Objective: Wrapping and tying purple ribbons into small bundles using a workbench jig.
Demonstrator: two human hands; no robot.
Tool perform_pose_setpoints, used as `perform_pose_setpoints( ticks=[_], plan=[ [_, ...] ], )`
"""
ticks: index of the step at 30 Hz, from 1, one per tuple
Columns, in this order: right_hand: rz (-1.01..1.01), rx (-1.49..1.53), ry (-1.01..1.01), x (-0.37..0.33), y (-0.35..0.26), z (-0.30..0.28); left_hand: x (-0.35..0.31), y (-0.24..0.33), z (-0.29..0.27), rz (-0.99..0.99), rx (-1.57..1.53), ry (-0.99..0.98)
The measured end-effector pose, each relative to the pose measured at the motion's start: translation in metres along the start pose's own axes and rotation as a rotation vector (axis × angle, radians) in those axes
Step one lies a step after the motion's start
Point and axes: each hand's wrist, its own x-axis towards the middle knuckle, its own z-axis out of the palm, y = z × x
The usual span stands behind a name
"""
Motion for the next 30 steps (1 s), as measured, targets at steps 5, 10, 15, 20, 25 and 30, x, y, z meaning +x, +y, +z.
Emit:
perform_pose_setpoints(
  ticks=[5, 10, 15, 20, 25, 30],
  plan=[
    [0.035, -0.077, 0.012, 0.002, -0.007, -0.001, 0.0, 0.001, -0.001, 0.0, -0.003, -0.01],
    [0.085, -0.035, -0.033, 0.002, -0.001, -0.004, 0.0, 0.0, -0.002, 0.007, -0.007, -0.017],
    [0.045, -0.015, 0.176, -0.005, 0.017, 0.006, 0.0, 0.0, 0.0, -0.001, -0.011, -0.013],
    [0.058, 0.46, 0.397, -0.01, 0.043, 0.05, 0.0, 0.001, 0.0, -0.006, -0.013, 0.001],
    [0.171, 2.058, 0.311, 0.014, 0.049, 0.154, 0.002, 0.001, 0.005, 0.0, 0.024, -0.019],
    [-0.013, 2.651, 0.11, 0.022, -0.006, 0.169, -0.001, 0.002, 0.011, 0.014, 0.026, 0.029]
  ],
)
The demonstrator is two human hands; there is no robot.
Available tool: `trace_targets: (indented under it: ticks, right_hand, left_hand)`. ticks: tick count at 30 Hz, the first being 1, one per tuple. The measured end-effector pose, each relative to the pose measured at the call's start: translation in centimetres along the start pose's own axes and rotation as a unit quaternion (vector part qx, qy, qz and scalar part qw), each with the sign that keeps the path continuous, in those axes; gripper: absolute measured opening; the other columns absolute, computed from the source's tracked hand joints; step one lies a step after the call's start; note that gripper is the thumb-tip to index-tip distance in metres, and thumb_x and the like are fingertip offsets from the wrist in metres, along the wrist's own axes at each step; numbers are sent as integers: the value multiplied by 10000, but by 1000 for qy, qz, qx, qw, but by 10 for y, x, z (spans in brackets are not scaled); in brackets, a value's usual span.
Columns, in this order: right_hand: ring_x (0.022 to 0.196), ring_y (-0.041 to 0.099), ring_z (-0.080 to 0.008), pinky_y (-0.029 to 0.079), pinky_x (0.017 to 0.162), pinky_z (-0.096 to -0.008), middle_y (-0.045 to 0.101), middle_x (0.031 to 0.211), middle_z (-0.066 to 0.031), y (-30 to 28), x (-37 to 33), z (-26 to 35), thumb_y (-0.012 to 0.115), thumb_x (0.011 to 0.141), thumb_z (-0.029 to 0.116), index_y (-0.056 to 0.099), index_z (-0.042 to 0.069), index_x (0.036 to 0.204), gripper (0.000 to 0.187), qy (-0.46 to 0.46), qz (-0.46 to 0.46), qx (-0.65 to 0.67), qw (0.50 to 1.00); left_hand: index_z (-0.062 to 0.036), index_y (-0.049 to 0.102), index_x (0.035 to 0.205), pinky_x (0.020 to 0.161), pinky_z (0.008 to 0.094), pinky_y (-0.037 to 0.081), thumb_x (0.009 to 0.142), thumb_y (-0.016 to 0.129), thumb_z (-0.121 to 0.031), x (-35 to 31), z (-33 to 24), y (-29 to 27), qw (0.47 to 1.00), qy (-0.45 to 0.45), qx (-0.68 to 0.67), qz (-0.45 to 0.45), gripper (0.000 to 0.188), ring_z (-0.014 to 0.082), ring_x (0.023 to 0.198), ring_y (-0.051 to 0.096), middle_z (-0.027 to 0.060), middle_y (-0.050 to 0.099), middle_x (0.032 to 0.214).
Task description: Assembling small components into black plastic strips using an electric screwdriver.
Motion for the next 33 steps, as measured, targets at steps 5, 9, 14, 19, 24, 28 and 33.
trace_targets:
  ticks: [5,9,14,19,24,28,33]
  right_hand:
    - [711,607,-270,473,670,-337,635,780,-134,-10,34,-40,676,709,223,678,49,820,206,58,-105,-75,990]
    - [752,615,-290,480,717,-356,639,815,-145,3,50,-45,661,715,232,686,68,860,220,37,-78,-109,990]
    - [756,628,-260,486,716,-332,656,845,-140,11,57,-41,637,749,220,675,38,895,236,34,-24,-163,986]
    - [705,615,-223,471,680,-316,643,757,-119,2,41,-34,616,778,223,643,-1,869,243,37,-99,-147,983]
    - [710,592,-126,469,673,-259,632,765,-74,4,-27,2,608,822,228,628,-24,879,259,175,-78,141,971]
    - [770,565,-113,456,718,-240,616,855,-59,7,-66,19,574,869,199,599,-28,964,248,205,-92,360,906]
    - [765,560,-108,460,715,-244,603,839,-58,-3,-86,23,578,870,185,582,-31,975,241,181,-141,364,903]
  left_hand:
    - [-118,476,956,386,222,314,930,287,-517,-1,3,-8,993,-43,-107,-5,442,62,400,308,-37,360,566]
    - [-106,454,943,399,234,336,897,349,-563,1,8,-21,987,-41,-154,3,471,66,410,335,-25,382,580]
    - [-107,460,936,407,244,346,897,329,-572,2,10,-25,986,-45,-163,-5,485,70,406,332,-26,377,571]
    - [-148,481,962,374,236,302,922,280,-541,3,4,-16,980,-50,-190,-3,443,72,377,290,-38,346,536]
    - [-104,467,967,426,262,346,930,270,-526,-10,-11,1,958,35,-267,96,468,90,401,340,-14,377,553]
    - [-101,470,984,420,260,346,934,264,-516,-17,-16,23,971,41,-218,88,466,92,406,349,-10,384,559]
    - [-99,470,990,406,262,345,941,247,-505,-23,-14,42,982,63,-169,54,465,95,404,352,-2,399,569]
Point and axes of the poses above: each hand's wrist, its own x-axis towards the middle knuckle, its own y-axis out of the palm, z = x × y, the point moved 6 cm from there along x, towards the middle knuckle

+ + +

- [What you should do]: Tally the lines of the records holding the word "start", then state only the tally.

- [Answer section]: 3